La porte de la cellule se referma e ! je pus examiner ma nouvelle demeure. Elle avait, au jugé, trois mètres de long, sur lesquels le lit du camp en prenait deux : sa largeur était de deux mètres environ. Elle se trouvait éclairée du dehors par une fenêtre sans vitres, munie de gros barreaux ; à l’intérieur, elle prenait jour sur un long couloir qui comportait une douzaine de cellules. De ce côté, la fenêtre était placée à 1 m. 80 du sol.
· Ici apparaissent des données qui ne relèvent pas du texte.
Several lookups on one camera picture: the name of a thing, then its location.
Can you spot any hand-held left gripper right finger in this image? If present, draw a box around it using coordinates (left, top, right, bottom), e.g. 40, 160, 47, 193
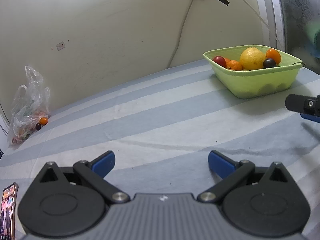
198, 150, 292, 204

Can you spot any green object behind glass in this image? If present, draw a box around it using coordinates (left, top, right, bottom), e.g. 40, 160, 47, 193
304, 22, 320, 63

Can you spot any striped blue bed sheet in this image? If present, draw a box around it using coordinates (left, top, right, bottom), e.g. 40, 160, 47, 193
0, 59, 320, 240

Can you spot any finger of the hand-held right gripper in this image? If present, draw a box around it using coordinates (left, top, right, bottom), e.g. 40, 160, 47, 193
285, 94, 320, 117
299, 112, 320, 123

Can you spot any aluminium window frame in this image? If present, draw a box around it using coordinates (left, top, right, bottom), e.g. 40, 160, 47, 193
251, 0, 320, 53

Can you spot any thin white string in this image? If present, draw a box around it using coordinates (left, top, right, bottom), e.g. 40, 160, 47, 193
226, 0, 285, 48

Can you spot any yellow lemon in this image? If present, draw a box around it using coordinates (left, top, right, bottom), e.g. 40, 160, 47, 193
239, 47, 266, 70

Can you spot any light green plastic basket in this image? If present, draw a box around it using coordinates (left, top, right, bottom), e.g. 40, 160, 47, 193
203, 44, 303, 99

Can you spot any smartphone with lit screen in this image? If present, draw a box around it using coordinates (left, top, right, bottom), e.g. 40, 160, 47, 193
0, 182, 19, 240

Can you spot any red cherry tomato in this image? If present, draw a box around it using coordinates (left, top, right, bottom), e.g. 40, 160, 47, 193
212, 56, 227, 67

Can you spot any clear plastic bag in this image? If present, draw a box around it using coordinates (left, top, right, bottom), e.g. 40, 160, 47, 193
7, 65, 52, 148

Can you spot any grey wall cable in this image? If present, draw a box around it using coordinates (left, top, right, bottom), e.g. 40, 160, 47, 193
167, 0, 197, 68

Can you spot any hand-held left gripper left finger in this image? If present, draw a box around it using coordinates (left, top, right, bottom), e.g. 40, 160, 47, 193
35, 150, 130, 204
Elle était, comme la première, fermée par des barreaux.

Un baquet à déjections, un bidon en bois en composaient tout le mobilier.

La journée se passa sans que nulle nourriture me fût apportée et sans que je visse des surveillants ou des correcteurs.

La nuit vint ; j’essayai de dormir, d’oublier, ne fût-ce que durant quelques heures, ma terrible situation ; mais ce fut en vain. Le souvenir des menaces de Charrière et de Nutzbaum, uni à la position incommode, douloureuse, qui m’était imposée, chassaient le sommeil, et je dus passer cette interminable nuit à me faire mille reproches et à me demander si je pourrais supporter avec vaillance, soit la torture des poucettes, soit celle du martinet.

Au matin, j’étais aussi rompu qu’affamé, car il y avait une trentaine d’heures que je n’avais pris aucune nourriture.

Vers neuf heures, une voix cria :

— Eh, n° 1 ! — c’était celui de ma cellule. — Eh, le communard ! qu’est-ce que t’as « bouffé » pour qu’on t’amarre ?

Je ne dis mot.

— Eh ben, quoi ? tu veux pas « jaspiner » ; l’alhocbe (le correcteur Mayer) disait au gaffe que c’était le Bossu qui t’avait envoyé au « ch’tard » (prison).

Je continuai à garder le mutisme, et fus bien inspiré.